El ave negra de la historia de la filosofía, cuyas páginas no han sabido, a menudo, prestarle todos los énfasis que merece una figura y una obra como la suya. Arthur Schopenhauer no es, ciertamente, un filósofo que pueda servir de base a un progreso, ni en el mundo de las ideas ni en el de las obras que aquél tendría que sostener. Su obra, más bien, es como una cascada altísima y furiosa cuyas aguas lo arrastran todo hacia la inevitable destrucción. ¡Quién sabe! A lo mejor y es allí donde tendríamos que buscar los motivos de tanto silencio en las páginas ajenas.
Aunque quizá "silencio" sea una palabra injusta; mucho más atinado sería hablar de la sordina que se le ha puesto a sus teorías, del filtro que los lectores más "serios" se han sentido obligados a interponer entre el poder de sus párrafos y los intentos de sacar adelante algo a lo que puedan llamar "filosofía". Bertrand Russell, por ejemplo, escribió sobre él que "siempre ha atraído, más que a los filósofos profesionales, a los literatos y artistas en busca de una filosofía en la cual pudiesen creer" (Diccionario del hombre contemporáneo). Parecer que, por supuesto, participa de un prejuicio que se encuentra (y, sobre todo, se encontraba) muy difundido. Pero claro: tampoco era universal.
¿Qué representa Schopenhauer? Pues muchísimas cosas. Entre ellas, una capital sería, ciertamente, el ingreso de las formas orientales al universo mental occidental: al fin y al cabo, la filosofía de Schopenhauer es la primera que trata de asimilar el ascetismo y la renunciación budistas (claro que adaptándolas a sus propios términos) a una forma de pensamiento netamente europea y, sobre todo, muy alemana: abstracta, gigantesca y sistemática. Forma de pensamiento que, sin embargo, trataba de jugar a la ruleta rusa con su propio escenario cultural, pues Schopenhauer, que fue romántico en sus métodos, términos y ontología, representa a la más cruel de las revoluciones intelectuales contra el sistema idealista romántico del pensamiento, sobre cuya cabeza brillaba el megasistema de Hegel como una corona de abstracción: mientras Hegel y sus "secuaces" afirmaban el progreso histórico, relacionándolo al progreso espiritual, y sonreían ante el advenimiento de la gloria de la razón, del espíritu y de la divinidad, el oscuro Schopenhauer preparaba sus cócteles molotov, afirmando la desesperación y el sufrimiento en el que se hunde la condición humana, y haciendo notar que la única esperanza que podía quedar a los hombres era la renunciación, el abandono de la vida y la aniquilación de la especie.

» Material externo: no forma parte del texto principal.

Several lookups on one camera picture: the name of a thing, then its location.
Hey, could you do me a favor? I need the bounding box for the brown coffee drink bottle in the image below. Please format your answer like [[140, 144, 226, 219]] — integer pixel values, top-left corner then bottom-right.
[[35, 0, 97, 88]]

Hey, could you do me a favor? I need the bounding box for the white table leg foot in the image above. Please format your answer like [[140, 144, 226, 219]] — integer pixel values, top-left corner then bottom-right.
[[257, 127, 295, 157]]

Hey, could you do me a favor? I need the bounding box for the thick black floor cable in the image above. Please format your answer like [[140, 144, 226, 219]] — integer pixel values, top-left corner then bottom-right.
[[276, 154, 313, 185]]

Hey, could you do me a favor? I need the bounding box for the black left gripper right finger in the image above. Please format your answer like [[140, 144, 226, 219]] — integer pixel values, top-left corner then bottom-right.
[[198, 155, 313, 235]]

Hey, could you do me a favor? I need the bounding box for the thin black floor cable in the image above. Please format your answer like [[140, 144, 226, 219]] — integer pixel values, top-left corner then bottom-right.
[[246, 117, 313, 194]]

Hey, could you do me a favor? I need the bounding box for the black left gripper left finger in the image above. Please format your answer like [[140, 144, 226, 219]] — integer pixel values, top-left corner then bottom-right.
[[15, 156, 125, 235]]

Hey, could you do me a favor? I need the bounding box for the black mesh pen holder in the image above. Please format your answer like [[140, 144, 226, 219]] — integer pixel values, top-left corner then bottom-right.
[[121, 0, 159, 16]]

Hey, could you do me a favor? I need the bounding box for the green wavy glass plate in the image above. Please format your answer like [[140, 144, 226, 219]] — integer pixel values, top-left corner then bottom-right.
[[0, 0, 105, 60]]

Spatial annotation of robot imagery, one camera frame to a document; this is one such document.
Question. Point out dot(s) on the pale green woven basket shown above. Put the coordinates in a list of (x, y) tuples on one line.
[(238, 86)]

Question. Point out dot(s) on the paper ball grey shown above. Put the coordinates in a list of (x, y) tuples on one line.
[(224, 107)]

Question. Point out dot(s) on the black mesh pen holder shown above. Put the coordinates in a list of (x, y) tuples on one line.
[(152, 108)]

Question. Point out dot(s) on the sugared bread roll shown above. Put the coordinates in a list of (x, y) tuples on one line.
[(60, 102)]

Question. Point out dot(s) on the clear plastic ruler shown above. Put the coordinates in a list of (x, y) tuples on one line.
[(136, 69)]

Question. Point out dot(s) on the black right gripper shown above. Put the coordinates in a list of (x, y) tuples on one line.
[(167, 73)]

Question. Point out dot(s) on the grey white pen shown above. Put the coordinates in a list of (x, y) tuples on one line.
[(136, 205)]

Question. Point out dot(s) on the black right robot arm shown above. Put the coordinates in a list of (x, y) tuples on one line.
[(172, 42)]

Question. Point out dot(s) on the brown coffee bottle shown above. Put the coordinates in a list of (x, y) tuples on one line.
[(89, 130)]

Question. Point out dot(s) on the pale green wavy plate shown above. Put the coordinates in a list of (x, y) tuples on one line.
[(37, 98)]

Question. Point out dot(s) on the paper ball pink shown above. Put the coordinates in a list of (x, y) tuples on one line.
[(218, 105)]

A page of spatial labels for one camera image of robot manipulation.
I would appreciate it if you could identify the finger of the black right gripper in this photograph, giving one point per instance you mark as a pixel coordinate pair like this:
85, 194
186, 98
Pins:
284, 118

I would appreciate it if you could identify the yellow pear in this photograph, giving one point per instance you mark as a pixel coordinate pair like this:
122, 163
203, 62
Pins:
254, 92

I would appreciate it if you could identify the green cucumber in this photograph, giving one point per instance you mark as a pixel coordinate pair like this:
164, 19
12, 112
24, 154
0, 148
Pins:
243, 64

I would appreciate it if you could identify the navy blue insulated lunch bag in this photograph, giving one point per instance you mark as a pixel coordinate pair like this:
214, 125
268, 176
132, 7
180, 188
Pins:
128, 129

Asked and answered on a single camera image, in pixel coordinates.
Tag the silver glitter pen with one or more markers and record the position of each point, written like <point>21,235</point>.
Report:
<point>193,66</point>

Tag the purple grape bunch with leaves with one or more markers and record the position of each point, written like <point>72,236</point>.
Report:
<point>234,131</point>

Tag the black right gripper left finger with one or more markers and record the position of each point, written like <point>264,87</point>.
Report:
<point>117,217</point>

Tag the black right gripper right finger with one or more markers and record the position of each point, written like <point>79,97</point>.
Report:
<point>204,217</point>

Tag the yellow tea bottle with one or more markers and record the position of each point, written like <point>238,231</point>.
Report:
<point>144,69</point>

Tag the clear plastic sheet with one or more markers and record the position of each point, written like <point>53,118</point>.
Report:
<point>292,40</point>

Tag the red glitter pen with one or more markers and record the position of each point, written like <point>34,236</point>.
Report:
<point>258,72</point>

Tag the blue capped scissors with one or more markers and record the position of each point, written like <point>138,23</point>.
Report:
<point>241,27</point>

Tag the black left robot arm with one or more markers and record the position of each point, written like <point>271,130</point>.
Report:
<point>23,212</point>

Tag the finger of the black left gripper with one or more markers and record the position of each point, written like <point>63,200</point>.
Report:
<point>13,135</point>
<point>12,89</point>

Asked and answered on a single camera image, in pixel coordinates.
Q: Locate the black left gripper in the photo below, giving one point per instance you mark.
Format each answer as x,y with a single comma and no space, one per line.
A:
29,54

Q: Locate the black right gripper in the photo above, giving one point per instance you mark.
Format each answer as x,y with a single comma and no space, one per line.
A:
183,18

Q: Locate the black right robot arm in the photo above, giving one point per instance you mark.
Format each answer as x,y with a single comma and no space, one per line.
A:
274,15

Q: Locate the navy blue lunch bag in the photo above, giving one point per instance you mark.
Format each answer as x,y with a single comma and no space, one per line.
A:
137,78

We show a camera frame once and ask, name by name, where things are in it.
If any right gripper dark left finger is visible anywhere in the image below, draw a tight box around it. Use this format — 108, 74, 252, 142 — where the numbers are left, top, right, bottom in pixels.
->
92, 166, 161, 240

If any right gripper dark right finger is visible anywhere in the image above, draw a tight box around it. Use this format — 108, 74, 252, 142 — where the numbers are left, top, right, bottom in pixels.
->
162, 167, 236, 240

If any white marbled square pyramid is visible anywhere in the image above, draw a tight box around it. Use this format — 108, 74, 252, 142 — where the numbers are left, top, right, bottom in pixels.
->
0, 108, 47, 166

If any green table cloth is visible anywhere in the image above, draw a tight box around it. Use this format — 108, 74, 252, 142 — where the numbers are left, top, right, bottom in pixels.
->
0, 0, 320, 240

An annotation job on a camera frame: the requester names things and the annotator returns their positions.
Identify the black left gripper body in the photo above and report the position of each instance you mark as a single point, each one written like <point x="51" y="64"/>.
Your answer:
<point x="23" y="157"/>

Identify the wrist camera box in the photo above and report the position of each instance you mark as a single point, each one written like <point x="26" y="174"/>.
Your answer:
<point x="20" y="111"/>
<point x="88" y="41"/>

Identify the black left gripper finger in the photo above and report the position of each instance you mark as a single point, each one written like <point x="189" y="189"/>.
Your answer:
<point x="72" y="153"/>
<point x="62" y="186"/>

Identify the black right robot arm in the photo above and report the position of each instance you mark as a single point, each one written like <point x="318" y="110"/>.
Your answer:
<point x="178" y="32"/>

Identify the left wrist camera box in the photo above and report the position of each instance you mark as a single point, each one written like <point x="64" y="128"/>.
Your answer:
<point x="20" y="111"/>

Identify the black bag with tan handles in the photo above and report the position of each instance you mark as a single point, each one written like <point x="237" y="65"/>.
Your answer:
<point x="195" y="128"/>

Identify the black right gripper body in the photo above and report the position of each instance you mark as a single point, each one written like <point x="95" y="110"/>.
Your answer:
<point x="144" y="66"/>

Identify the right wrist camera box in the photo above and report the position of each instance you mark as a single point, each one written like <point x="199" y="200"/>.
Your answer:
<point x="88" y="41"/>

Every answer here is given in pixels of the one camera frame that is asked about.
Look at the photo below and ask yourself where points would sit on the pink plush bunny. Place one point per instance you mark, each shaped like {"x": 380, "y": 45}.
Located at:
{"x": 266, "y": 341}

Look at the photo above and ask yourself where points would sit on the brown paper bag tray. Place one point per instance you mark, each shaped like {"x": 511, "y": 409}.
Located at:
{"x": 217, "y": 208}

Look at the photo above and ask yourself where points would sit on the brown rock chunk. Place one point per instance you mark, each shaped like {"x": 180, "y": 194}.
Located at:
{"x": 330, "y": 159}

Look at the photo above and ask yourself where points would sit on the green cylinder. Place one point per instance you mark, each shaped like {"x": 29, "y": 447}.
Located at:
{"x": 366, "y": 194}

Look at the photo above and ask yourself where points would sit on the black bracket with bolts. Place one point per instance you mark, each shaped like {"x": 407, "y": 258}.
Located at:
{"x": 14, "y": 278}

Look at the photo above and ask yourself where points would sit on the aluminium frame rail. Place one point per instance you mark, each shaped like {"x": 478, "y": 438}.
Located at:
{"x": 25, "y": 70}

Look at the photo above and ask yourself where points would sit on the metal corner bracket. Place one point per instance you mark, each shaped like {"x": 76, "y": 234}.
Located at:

En este sentido, Schopenhauer representa la irrupción del irracionalismo en un mundo en el que, hasta entonces, todos los subrayados habían ido a parar al discurso de la racional (Descartes, Kant, Hegel...). Así, su obra se convierte en el primer capítulo de una larga y nueva tradición filosófica, que continuará en Nietzsche, y a la que pertenecen Freud, Heidegger, el existencialismo, Bergson y un largo etcétera de autores entre cuyas líneas sonríe, silencioso, el autor de El mundo como Voluntad y Representación, que sabe cuál es el valor y el peso de cada una de sus palabras.
Por supuesto, esto no es nada. Schopenhauer es un universo complejo y vasto, en el que predominan los paisajes crudos y sombríos, pero que guarda también una luz maravillosa: la del estilo poético de su prosa, que más de uno ha señalado como una de las mejores de la literatura alemana. Que estas líneas sean, pues, una carta de invitación para acercarse a sus libros, que siguen teniendo mucho (demasiado, quizá) que decirnos. Como bien lo dijo el siempre genial José María Valverde, "superfluo es añadir que Shopenhauer es un autor totalmente legible y vivo para nuestro tiempo". Una copa en alto, y un revólver bajo el abrigo. Salud, señores.